____ AVAILABLE RECORDS
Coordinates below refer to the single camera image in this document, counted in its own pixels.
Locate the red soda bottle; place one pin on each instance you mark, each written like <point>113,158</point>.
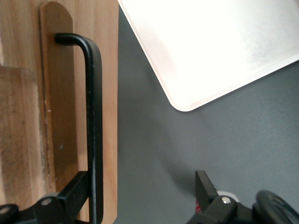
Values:
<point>197,206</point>

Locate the pale pink plastic tray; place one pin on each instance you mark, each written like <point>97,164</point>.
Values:
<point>210,46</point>

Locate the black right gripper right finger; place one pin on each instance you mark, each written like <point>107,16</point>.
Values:
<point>210,210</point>

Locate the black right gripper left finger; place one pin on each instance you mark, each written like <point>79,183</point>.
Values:
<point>70,200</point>

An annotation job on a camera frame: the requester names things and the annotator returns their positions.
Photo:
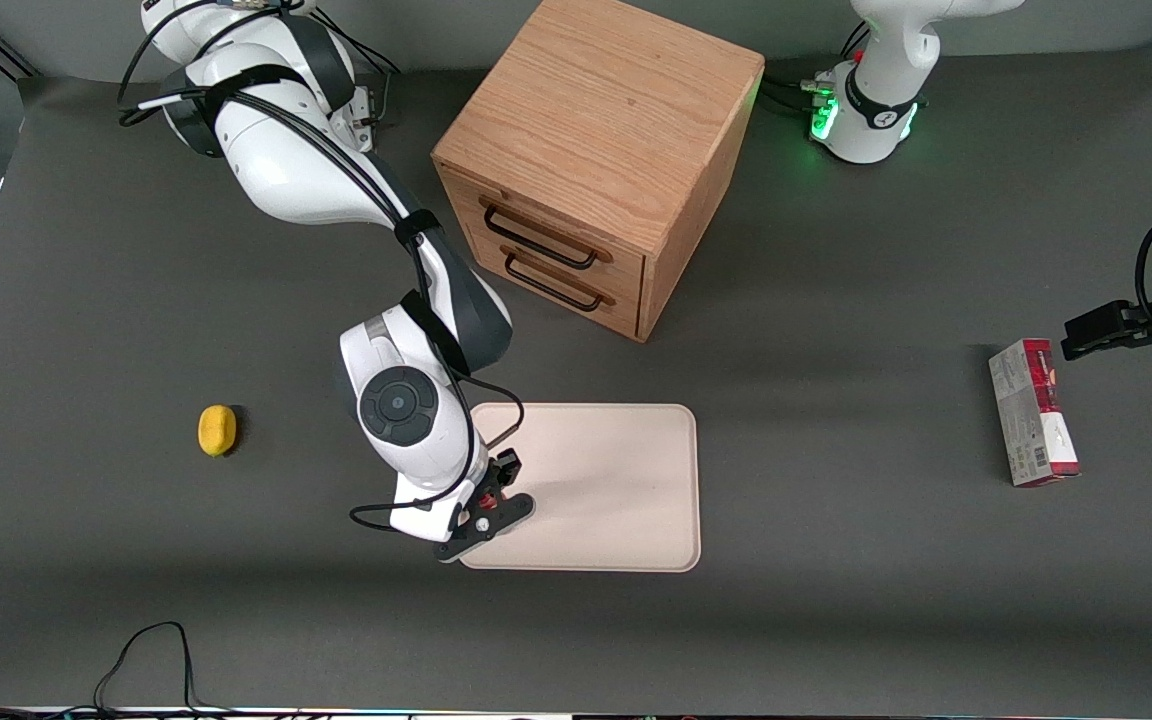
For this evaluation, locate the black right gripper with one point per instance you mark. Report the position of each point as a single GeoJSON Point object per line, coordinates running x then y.
{"type": "Point", "coordinates": [505, 468]}

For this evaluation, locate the red coke bottle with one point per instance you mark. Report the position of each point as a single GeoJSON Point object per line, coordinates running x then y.
{"type": "Point", "coordinates": [488, 493]}

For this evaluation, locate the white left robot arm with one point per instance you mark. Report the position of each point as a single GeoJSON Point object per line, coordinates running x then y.
{"type": "Point", "coordinates": [881, 90]}

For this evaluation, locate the beige plastic tray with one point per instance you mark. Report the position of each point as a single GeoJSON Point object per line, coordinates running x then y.
{"type": "Point", "coordinates": [616, 490]}

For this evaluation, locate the grey red carton box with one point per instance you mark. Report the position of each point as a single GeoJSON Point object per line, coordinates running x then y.
{"type": "Point", "coordinates": [1031, 420]}

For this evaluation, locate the wooden drawer front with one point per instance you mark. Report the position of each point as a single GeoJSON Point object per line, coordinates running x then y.
{"type": "Point", "coordinates": [626, 312]}
{"type": "Point", "coordinates": [626, 265]}

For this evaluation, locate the yellow lemon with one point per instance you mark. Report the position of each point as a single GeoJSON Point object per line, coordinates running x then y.
{"type": "Point", "coordinates": [217, 430]}

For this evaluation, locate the wooden drawer cabinet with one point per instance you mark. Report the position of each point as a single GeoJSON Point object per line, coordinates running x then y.
{"type": "Point", "coordinates": [606, 110]}

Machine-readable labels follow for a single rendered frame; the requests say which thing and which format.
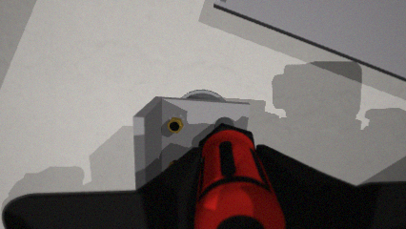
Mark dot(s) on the grey shallow rectangular tray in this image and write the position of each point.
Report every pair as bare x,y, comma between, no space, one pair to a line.
370,32

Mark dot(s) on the red screwdriver handle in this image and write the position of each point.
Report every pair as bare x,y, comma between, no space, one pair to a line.
234,191

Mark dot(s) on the grey metal bracket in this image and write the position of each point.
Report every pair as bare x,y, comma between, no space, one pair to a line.
155,146

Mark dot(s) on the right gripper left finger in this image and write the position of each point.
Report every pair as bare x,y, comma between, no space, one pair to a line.
169,202

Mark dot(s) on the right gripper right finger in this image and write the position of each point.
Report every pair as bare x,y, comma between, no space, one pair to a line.
311,199

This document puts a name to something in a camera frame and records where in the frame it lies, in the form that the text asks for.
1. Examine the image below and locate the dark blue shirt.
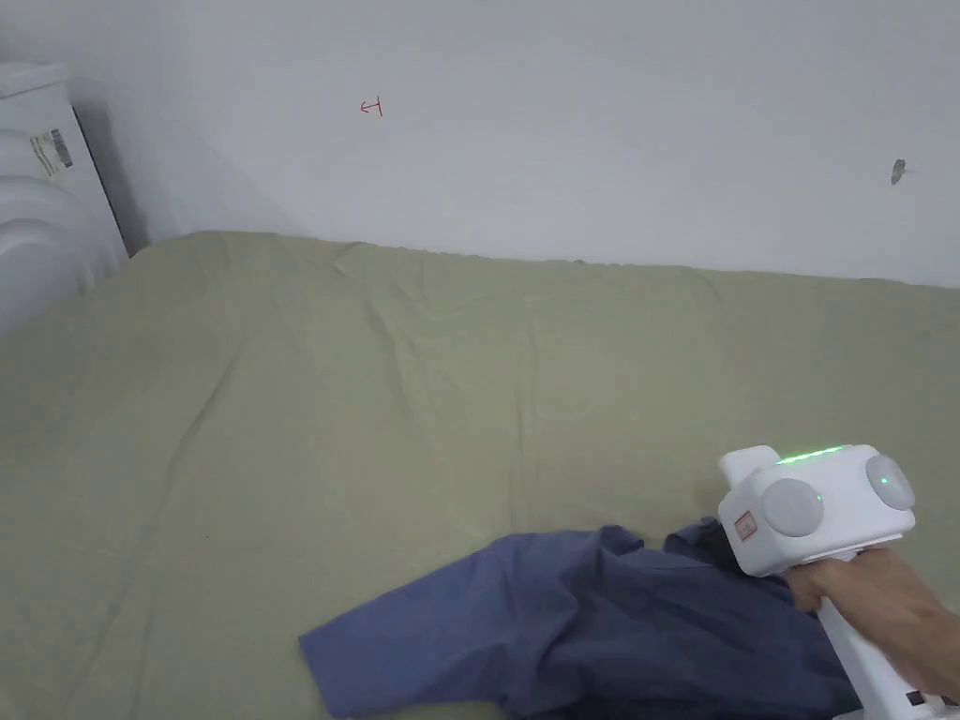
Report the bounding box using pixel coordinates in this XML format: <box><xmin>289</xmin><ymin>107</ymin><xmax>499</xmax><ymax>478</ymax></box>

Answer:
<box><xmin>298</xmin><ymin>516</ymin><xmax>863</xmax><ymax>720</ymax></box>

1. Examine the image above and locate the bed with pale green sheet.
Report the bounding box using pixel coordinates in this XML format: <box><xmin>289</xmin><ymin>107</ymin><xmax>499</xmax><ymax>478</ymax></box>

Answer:
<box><xmin>0</xmin><ymin>230</ymin><xmax>960</xmax><ymax>720</ymax></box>

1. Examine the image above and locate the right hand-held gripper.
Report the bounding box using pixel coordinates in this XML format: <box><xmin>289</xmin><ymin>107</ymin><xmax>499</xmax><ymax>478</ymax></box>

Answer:
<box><xmin>716</xmin><ymin>443</ymin><xmax>960</xmax><ymax>720</ymax></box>

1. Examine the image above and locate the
________
Output only an exact transcription of the lines above from the one with "For this evaluation, locate the yellow" up to and including the one with "Machine-readable labels follow".

▶ WRITTEN RESPONSE
For this evaluation, locate the yellow lemon with one point per instance you mark. Report the position of each point as a single GeoJSON Point object per line, coordinates running x then y.
{"type": "Point", "coordinates": [217, 430]}

For this evaluation, locate the wooden drawer cabinet with one point per instance you mark. Report the position of each point as a single GeoJSON Point object per line, coordinates running x then y.
{"type": "Point", "coordinates": [606, 110]}

Machine-readable labels follow for a single rendered frame; the requests say which thing and which format.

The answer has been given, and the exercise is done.